**The problem**
Since pictures are not part of the copy, please output only the lines from the one with "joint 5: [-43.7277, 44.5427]" through the end of the data below, exactly as written.

(Recorded data)
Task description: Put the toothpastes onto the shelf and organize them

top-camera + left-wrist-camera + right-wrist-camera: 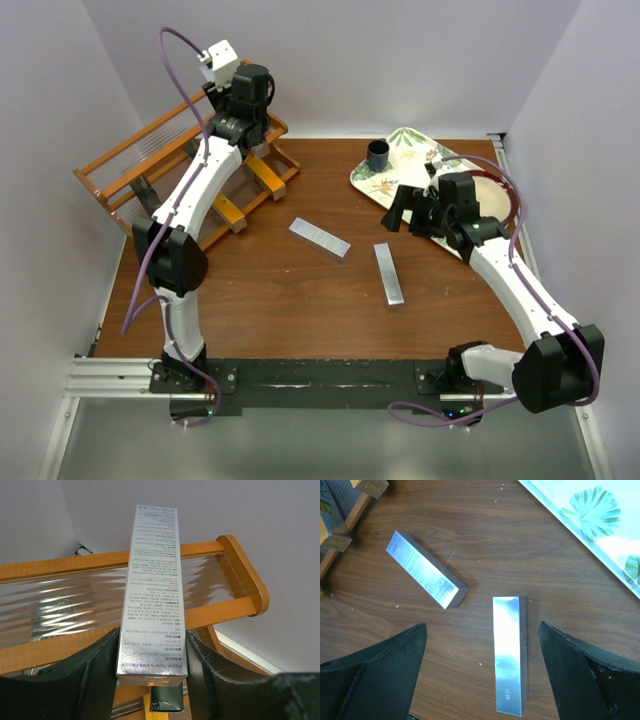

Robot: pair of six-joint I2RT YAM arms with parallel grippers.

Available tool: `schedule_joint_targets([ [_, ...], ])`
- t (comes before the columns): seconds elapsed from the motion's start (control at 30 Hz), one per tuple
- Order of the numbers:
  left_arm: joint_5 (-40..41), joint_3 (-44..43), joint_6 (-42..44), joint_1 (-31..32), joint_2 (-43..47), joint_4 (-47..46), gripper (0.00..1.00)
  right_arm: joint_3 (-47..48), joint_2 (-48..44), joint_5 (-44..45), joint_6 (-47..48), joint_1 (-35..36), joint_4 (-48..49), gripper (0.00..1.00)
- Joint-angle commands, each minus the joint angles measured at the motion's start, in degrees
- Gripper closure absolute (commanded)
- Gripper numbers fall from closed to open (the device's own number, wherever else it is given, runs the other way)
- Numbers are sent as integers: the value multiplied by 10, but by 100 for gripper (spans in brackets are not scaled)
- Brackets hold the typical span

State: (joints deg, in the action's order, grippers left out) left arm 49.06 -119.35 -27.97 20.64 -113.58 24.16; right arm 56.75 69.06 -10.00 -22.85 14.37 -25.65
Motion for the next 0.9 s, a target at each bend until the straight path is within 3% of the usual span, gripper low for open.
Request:
schedule_joint_targets([
  [0.0, -7, -2, -12, -3, 4, -38, 45, 7, 1, 3, 11, 3, 9, 2],
  [0.47, -27, -1, -18, -1, -1, -50, 27, 7, -1, 3, 12, 3, 7, 2],
  [0.87, -53, -4, -17, 3, 0, -73, 24, 8, -2, 2, 12, 3, 6, 2],
])
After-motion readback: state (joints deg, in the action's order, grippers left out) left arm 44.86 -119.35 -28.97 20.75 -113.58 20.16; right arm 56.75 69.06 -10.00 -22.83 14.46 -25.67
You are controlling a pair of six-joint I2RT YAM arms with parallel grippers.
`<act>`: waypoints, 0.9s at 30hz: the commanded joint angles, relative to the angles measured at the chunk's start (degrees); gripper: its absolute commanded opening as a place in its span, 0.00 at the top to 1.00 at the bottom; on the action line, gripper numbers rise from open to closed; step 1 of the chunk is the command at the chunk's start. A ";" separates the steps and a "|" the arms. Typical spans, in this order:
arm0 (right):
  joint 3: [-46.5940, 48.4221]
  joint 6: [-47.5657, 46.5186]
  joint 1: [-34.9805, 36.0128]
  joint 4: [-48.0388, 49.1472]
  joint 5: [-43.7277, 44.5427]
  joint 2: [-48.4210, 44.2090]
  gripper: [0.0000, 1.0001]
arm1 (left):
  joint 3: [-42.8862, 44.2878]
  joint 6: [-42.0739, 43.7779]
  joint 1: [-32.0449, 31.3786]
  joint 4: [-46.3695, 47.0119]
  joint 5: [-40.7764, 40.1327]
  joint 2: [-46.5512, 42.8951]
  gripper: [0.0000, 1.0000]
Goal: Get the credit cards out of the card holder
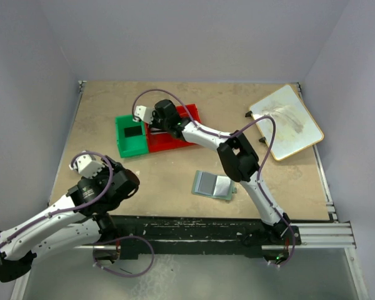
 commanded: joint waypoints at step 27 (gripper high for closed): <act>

**Response below**
  joint 5: [-43.7277, 44.5427]
  joint 2: [-48.4210, 44.2090]
  gripper: [0.0000, 1.0001]
arm1 (left):
  joint 3: [-42.8862, 44.2878]
  joint 6: [-42.0739, 43.7779]
  joint 1: [-32.0449, 31.3786]
  joint 4: [-46.3695, 47.0119]
  joint 5: [-40.7764, 40.1327]
  joint 2: [-46.5512, 42.8951]
  gripper: [0.0000, 1.0000]
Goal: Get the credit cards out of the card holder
 commanded: joint waypoints at step 27 (gripper high for closed): <act>

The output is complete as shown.